Almuth Ernstig of Biofuelwatch also said: 'Food security, local communities and bio-diversity are all under threat.'

This year has seen the public debate move rapidly from the situation in which biofuels were seen as the answer to carbon emissions from transport fuels. Now the rush towards biofuel production is portrayed as diverting land from growing food crops, depriving the hungry of food, pushing up food prices and causing untold ecological damage in countries growing crops such as soya and palm for biodiesel production. Headlines such as: 'Surge in biofuel production pushes up food prices', 'Corn will not save the planet', 'The Biofuel Timebomb', and 'The Great Green Con' have all contributed to the overall impression that biofuels are now a bad thing. It seems the NGOs believe that the UK government's pursuit of targets for inclusion of biofuels under the Renewable Transport Fuel Obligation (RTFO), and the EU's targets of 10% voluntary inclusion by 2010, and 10% obligatory by 2020, is poorly thought out. As such, the introduction of these targets is currently being opposed by a number of them.

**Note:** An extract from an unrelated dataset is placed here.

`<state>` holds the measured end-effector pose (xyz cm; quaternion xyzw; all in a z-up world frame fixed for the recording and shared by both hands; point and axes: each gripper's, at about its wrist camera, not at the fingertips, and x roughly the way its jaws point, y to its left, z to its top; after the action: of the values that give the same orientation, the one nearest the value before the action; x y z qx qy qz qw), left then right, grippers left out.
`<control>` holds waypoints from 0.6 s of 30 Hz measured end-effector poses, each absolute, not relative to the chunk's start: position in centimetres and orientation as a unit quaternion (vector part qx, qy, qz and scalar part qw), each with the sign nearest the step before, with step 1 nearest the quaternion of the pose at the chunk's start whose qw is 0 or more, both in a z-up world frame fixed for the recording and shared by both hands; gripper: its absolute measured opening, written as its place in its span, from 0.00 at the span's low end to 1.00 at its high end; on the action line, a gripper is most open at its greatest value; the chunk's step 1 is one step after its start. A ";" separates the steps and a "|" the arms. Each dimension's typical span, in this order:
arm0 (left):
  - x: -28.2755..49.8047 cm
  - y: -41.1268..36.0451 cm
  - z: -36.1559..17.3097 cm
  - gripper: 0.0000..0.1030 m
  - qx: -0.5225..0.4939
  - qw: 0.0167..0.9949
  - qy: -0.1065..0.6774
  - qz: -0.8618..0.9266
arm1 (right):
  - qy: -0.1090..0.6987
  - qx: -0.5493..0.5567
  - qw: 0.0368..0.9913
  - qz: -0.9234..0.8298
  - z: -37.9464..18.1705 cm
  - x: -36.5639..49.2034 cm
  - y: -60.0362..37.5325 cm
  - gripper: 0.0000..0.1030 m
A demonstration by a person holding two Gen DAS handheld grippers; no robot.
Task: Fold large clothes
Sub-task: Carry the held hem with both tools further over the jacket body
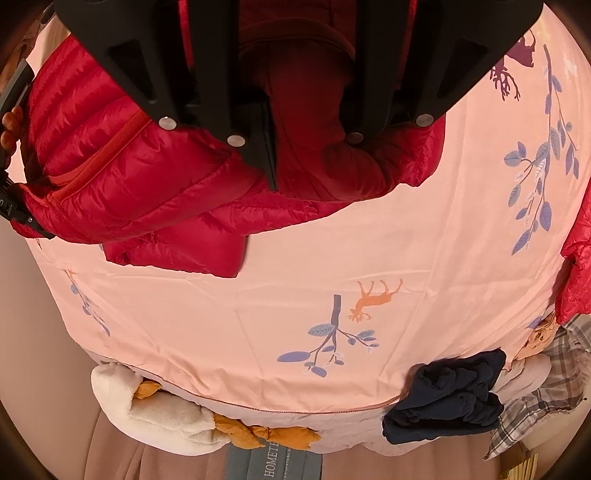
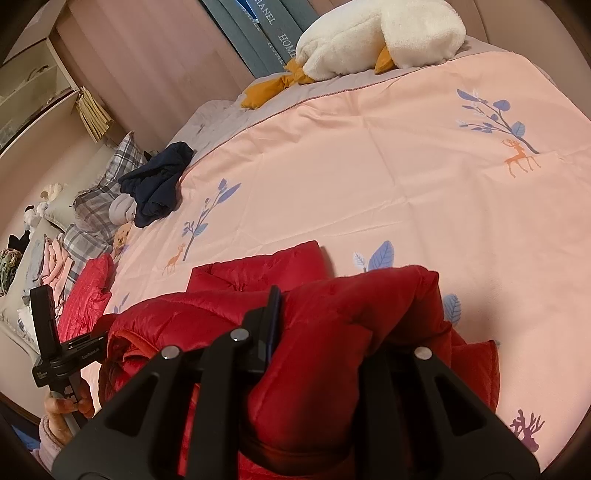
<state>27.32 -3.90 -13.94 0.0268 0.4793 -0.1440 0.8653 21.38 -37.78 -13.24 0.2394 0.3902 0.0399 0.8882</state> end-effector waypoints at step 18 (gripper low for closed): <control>27.7 -3.9 -14.3 0.22 0.021 0.864 0.483 -0.144 | 0.390 0.263 0.881 0.048 -13.7 21.5 -37.8 0.32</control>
<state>27.67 -3.91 -14.29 0.0213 0.4828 -0.1439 0.8636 21.46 -37.76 -13.73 0.2633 0.3905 0.0477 0.8809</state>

However, positive slanted pieces did appear in July in The Times in the UK on the use of jatropha for biodiesel, highlighting UK-based biodiesel producer D1 Oils' plans. The UK Sunday Times also explained how growing crops for biofuels was helping to put one farmer back into profitability. These are possibly the first signs of fight-back on behalf of the growers and processors, which believe that biofuels can be produced in a sustainable way, without damaging the environment, and providing exactly the kind of greenhouse gas savings which are needed to help to meet climate change targets.